* **Assigned task**
The lines from the start of the listing through the line containing "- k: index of" should be printed exactly, and no other lines should be printed.

* **Dataset content**
▼

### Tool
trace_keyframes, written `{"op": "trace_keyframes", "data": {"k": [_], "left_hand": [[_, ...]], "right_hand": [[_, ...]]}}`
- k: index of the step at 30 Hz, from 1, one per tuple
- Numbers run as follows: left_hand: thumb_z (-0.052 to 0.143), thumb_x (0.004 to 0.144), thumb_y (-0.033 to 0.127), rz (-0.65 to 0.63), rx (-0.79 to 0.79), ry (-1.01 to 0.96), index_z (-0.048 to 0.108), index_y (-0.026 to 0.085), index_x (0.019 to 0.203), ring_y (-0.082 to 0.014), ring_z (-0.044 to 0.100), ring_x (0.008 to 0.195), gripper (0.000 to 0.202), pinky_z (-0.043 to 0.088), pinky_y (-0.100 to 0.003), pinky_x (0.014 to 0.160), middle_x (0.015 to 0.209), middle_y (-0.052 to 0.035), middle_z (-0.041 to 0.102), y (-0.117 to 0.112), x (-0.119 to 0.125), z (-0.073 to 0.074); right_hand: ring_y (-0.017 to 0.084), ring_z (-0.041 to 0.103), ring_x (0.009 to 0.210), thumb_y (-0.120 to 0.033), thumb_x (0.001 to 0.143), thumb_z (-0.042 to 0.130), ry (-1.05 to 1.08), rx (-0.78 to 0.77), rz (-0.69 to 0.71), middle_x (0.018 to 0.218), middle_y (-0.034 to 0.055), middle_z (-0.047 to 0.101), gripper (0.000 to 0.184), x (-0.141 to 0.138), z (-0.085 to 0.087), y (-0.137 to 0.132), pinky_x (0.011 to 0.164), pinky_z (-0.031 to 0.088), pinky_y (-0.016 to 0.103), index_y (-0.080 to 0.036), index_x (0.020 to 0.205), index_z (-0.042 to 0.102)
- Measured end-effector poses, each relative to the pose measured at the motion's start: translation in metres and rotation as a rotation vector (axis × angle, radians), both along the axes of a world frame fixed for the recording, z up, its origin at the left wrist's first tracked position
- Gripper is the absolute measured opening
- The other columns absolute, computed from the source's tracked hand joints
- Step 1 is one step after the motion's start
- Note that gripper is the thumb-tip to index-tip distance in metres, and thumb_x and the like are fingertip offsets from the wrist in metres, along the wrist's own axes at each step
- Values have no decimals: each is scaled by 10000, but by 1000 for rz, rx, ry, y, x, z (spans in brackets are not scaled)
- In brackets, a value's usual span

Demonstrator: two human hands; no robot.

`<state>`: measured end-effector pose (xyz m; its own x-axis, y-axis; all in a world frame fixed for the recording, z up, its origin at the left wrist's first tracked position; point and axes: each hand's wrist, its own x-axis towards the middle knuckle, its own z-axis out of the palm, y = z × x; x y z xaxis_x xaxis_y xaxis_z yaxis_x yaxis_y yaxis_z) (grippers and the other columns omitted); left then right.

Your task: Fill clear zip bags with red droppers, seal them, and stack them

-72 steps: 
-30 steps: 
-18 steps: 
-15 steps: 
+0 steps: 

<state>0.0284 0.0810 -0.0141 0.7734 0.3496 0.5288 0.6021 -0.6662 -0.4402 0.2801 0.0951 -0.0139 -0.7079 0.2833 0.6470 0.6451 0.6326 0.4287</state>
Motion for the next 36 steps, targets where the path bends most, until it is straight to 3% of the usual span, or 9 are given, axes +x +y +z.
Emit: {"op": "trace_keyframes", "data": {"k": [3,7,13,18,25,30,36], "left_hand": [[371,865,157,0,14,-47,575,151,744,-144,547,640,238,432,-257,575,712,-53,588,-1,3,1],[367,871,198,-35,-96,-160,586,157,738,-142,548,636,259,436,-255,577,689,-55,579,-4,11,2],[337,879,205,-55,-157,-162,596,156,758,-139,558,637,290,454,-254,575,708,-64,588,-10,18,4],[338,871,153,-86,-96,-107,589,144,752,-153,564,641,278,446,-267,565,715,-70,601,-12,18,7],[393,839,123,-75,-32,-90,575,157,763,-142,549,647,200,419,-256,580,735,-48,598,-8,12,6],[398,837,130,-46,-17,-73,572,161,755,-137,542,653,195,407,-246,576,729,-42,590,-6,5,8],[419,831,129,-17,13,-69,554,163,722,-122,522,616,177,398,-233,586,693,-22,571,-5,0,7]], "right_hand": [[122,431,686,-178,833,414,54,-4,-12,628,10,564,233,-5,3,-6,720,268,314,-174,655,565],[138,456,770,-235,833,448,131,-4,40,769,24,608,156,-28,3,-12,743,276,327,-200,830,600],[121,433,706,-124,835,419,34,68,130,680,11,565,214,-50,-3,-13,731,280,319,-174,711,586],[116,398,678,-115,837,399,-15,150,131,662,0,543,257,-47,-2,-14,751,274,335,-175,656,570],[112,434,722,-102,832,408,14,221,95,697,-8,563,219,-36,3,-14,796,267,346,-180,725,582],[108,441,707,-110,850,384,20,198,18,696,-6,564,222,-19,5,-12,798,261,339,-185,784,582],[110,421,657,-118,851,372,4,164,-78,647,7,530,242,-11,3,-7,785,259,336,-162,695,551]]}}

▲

* **Answer for the task**
### Tool
trace_keyframes, written `{"op": "trace_keyframes", "data": {"k": [_], "left_hand": [[_, ...]], "right_hand": [[_, ...]]}}`
- k: index of the step at 30 Hz, from 1, one per tuple

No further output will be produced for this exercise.